Kun Khmer Trainer (born 1982)

Pich Sophann (also spelled Pich Sophan or Pech Sophan; Khmer: ពេជ្រ សុផាន់) is a retired professional Kun Khmer fighter and kickboxer. He is currently a Kun Khmer trainer and the founder of the Pich Sophann 8888 Kun Khmer Gym and Kun Khmer Grassroots Super Fight and Gym. He trains about 40 athletes, including Pich Sambath, a lightweight 60 kg Kun Khmer champion. During his fighting career from 1999 to 2009, Sophann was nicknamed the "Heavy Fist Punch Fighter".

Sophann gained recognition for his quick and powerful punches. His success also inspired his brother, Pich Seyha, to pursue Kun Khmer. As a member of the Boxing Association of the Ministry of National Defense, he won several national championships in the 57 kg, 63.5 kg, and 67 kg categories. He notably claimed the 57 kg title at the Channel 5 arena in 2004.

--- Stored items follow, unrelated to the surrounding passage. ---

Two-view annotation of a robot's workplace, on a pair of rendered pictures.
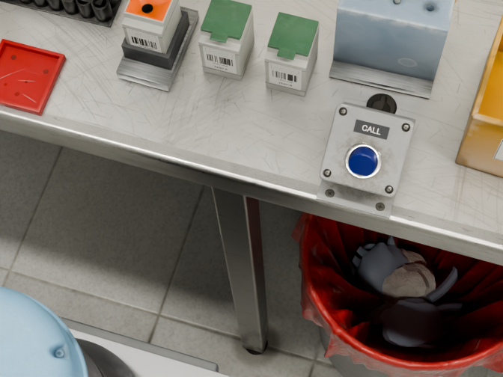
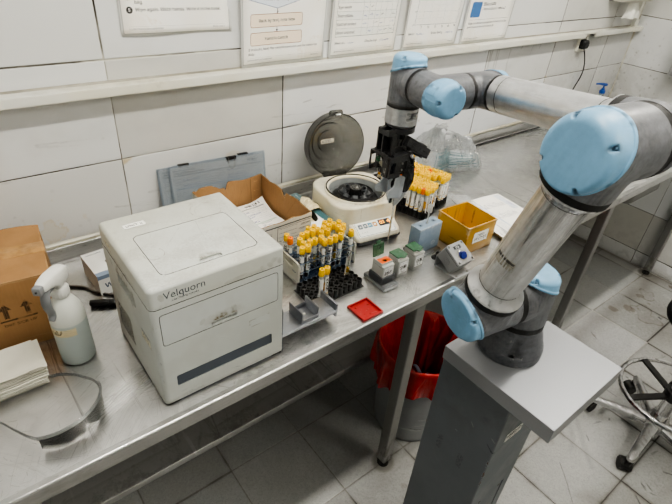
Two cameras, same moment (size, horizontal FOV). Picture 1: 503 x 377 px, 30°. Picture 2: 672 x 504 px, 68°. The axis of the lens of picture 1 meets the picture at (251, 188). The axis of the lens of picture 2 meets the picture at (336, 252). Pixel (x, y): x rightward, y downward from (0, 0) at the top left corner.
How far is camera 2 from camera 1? 1.15 m
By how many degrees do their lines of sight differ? 48
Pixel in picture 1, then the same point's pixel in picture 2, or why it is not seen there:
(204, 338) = (367, 478)
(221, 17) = (398, 253)
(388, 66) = (428, 247)
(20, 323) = not seen: hidden behind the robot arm
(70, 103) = (384, 305)
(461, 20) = not seen: hidden behind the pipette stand
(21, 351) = not seen: hidden behind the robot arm
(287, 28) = (412, 246)
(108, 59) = (375, 291)
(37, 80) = (369, 307)
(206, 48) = (401, 263)
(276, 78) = (416, 263)
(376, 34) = (427, 235)
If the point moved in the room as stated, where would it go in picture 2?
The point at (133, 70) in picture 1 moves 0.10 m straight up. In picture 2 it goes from (387, 286) to (392, 256)
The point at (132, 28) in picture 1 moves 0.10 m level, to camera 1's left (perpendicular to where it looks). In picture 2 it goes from (386, 267) to (370, 286)
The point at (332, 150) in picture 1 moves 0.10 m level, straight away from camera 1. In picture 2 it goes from (455, 257) to (426, 243)
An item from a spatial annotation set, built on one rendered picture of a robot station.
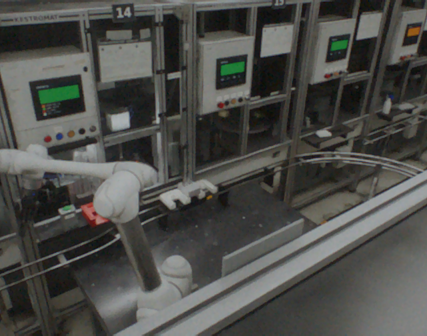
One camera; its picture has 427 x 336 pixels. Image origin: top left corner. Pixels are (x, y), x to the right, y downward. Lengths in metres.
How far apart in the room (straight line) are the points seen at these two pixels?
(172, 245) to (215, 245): 0.27
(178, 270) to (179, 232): 0.67
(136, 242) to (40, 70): 0.96
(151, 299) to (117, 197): 0.53
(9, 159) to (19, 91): 0.36
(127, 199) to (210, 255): 0.99
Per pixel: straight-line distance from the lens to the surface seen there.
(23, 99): 2.17
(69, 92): 2.20
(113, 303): 2.29
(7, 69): 2.12
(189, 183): 2.68
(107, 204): 1.61
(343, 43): 3.48
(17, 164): 1.97
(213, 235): 2.65
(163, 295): 1.91
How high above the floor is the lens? 2.35
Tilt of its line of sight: 29 degrees down
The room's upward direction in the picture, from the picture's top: 2 degrees clockwise

== Early and personal life ==
Pich Sophann was born on July 1, 1982, in Prey Kabas District, Takeo Province, Cambodia, into a farming family with five siblings. Among them, only Sophann and his brother Pich Seyha pursued Kun Khmer (Pradal serey). He developed discipline and skills that contributed to his later success in the sport. Sophann trained under Chhit Sarim, a Khmer kickboxing instructor at the National Defense Council Center, alongside other students such as Eh Phouthong, Oth Phouthong, Meas Chhan, Prum Sothear, Chhay Kosal, Noun Sorya, and Kong Sarran.

After retiring as a fighter, Sophann became fully committed to promoting Kun Khmer and training new athletes interested in the sport, whether for recreation or as a professional career. He has stated: "Fame can come true from ourselves being strong first, then other circles or institutions will help us."

Following his move to Phnom Penh to pursue Kun Khmer, Sophann spent 12 years as a professional martial artist. He married Thach Chenda, the owner of a salon in Por Senchey, Phnom Penh, on March 8, 2015. The couple has one daughter and two sons.

Although Sophann's wife does not favor boxing, he has expressed that he would not prevent their children from pursuing Kun Khmer if they developed an interest in the sport.

== Career ==
=== 1999–2009: Fighting career ===
Pich Sophann trained in Kun Khmer under Chhit Sarim at the National Defense Ministry Gym. He began competing in 1999 at the Old Stadium and gained recognition in the 57 kg and 63.5 kg divisions. After joining the national team, he won a belt by defeating Try Kunthor in the finals and competed against notable opponents such as Mey Sopheap, Sen Bunthen, Voy Sothoun, Lor Samnang, and Phav Pheurk. In the 67 kg division, he recorded frequent victories, with the exception of bouts against Phal Sophat.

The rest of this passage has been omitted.